Sometime in October 2021, I have said in my prayers: I would write more of my ideas about how to save the world, life in general, and humanity, no matter how absurd these may sound – if I would pass the Norwegian language tests this year.
One must be careful of what one wishes for because most of these eventually come true. I got the test results for the oral part of the ”Test of Norwegian – advanced level (Bergenstesten)” with the grade ”Passed” (Bestått) on the 3rd of November 2021 while I received the test results for the written part with grade ”Passed Very Well” (Godt bestått) on the 1st of December 2021.
So today, on the 5th of December, after aches in my left shoulder and both hands subsided after some days of keeping away from the computer, I finished what I started to write down on the 1st of December 2021.
The world seems to be in more a self-destructing mode recently, with rising global temperatures apparently causing extreme weather aberrations, widespread forest fires around the world, and more destructive storms and catastrophic floods. There is much more talk these days about ”green technologies” and sustainable development efforts as potent means to curb the greenhouse emissions and carbon dioxide levels in the atmosphere, and thus, save the world.

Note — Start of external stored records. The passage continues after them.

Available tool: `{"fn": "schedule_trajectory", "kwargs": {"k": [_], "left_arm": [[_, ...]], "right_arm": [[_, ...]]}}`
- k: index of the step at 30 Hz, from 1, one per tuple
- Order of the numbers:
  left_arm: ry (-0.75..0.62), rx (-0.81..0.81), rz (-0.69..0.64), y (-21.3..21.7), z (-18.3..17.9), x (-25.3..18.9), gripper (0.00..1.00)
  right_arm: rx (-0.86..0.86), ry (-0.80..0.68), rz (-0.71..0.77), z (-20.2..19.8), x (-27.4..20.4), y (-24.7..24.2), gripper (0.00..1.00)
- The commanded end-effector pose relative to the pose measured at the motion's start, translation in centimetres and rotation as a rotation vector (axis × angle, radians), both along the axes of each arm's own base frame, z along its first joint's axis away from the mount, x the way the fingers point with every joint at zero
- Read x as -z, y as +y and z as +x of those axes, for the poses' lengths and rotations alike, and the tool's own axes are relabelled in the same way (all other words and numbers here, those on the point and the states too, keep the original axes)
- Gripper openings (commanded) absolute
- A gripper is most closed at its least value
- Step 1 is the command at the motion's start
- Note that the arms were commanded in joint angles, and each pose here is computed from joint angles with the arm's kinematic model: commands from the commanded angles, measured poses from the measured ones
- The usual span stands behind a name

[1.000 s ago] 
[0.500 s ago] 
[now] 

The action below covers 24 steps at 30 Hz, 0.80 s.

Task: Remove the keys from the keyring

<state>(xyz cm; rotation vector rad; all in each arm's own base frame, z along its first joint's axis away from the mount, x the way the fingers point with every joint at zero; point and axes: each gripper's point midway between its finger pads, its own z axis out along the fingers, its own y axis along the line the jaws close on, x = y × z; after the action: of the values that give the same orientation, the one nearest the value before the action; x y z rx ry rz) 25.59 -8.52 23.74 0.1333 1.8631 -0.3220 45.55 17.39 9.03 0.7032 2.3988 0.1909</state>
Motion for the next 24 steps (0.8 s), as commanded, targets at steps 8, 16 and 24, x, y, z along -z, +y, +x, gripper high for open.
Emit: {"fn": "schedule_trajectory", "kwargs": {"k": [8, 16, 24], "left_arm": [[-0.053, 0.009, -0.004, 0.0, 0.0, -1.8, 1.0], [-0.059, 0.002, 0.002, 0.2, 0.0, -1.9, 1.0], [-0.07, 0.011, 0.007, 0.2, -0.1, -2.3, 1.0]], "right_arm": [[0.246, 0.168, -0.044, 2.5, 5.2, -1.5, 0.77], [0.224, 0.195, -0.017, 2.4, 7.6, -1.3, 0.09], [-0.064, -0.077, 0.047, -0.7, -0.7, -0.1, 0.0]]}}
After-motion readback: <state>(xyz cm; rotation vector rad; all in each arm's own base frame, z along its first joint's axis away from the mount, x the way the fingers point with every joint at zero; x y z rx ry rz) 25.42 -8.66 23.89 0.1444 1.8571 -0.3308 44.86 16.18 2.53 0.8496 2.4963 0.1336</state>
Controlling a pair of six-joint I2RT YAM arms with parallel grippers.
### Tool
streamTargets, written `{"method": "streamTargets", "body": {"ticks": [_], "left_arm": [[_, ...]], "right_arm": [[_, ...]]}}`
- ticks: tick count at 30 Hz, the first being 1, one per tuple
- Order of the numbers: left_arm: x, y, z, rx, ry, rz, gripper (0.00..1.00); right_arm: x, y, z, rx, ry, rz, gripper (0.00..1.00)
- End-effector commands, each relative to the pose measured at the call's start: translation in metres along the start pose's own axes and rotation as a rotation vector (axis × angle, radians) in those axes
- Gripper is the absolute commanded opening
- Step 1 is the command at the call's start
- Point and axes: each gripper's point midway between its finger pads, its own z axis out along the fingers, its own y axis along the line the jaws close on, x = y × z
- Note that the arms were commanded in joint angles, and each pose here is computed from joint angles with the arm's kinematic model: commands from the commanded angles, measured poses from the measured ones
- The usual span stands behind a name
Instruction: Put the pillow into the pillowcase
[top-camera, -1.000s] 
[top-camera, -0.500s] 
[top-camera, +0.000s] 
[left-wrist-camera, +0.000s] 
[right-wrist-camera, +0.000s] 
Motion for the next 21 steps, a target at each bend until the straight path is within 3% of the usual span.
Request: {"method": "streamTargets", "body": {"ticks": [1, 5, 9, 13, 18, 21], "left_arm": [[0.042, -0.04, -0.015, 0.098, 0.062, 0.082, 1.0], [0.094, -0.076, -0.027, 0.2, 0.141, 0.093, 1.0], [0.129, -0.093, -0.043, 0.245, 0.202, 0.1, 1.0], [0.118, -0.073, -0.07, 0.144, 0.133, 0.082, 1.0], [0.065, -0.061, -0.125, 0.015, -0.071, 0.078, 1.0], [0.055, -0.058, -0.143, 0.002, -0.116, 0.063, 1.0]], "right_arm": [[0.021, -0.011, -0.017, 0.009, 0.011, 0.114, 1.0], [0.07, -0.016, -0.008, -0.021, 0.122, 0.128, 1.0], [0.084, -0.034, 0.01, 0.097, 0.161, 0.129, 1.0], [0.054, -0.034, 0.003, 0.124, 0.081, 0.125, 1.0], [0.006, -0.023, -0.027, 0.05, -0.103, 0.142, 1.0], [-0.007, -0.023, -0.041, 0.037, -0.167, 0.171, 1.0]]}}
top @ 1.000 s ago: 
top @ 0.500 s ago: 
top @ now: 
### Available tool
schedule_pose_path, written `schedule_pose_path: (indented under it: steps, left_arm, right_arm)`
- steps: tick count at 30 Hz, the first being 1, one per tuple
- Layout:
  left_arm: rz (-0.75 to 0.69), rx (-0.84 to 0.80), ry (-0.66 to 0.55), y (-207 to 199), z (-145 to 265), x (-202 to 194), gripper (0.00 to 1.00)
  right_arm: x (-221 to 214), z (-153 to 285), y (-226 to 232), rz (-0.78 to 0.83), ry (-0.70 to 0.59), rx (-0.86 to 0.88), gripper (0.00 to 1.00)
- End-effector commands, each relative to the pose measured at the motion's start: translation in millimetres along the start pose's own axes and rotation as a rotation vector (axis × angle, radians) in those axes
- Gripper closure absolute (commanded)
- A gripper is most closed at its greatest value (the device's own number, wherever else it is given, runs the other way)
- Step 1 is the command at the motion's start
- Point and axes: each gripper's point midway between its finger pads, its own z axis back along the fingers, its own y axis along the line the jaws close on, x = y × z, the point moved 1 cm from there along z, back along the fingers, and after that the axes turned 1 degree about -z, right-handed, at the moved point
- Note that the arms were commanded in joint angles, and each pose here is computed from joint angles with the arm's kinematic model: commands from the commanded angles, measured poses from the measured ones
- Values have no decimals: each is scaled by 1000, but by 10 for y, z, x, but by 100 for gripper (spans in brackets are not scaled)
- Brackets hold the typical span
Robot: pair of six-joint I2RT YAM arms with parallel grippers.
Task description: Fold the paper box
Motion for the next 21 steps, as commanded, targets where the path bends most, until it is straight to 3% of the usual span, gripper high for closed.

The concepts about ”shift to greener technologies” and ”sustainable development” are not at all new to me. They seem to have followed me around, year after year, no matter where I go. Let us see this list, for example.
- I was already aware of deforestation causing floods, since my own birthplace got a big flood in the early 1970s. I was 7 years old then.
- I have read and discussed in class biogas/alcogas, methane gas from piggeries and waste depots, as well as efforts to turn waste into energy sources when I was in high school in my home province, Cagayan in the northern Philippines in the early 1980s. I was 15 years old then.
- Since the late 1980s when I was already living in the Philippines´´ capital, Metro Manila, I have also been made aware of the importance of sustainable growth and development for a country like the Philippines.
- When I was 21 years old, I heard someone discuss with the group of newly graduated economics majors that included me, about waste incinerators that could generate clean energy. (I also remember the late Mr. D. Cueto, my former supervisor at my first employer, the then Congressional Economic and Planning Service of the House of Representatives in Quezon City, Metro Manila, telling stories about Norway, shipbuilding, oil, and its welfare state. Little did I know then I would one day live and see all these in action in Norway.)
- In the mid-1990s, when I was in my late 20´s, I have started to witness the plastic scourge destroying the beauty of and life in the seas. In a weekend trip to a seaside resort near Bataan province, one of the industrialized areas south of Metro Manila, I saw a sight that appalled me: floating plastic bags that stretched many kilometers along the seashore in that area.
- While traveling in the Philippines and Southeast Asia in the late 1990s to early 2000´s in my early 30´s, I have also thought that air pollution from the factories in Metro Manila and other densely populated cities in Asia were not at all good for the air circulating in the world.
Thus, hearing more talks about green technologies and sustainable development being discussed by politicians and environment activists, in connection with the Norwegian parliamentary elections in 2021, was like déjà vu moments for me.
Norway is not at all new to giving out foreign aid, and it has used much money since 2008 to preserve rain forests in Brazil, Indonesia, and some countries in Africa. As to how effective these efforts have been is another bigger topic outside of the scope of this article, but the conclusion is clear: Norway has succeeded a bit in curbing man-made activities that raze forests, but may be, not so much in preventing naturally occurring forest fires.
Having gotten in late 2021 a new government comprised of a coalition of the Labor Party and the Center Party that is open to cooperating with the leftist political parties that favor greener technologies and solutions, might be a good thing for Norway and the world at large. The new government has a chance to look at Norway´s shift to greener technologies with a new perspective that may lead to more effective plan of actions.
Faced with a warmer atmosphere that has caused the icebergs to melt faster in the last few years, torrential rains that have caused flash floods/bigger floods and landslides, and large-scale forest fires around the country, Norway´s new government and other governments in the rest of the world do not have much time to dilly-dally in coming up with a workable plan of action to re-greening and repairing the earth. The earth is now acting more like a ticking time bomb that may blow up anytime, and destroy much more of the areas and live we know today, so the next seven years would be very crucial to the survival of earth and modern life as we have known and seen it, especially in the past 20 to 30 years.
At 54 years old, on the first day of December 2021, I realized Norway was a bit late to come to the world´s rescue, given the extent plastics have invaded the seas of the world since the late 1990s. Norway turns out to be also slow in its efforts to make “sustainable green technologies” pervasive. The previous governments could have done more in this area, but they did not, so it is now up to the new government to crank up the speed.
But there is no such thing as too late, even for Norway, especially when it comes to saving itself – and the world at large – from natural and man-made catastrophes.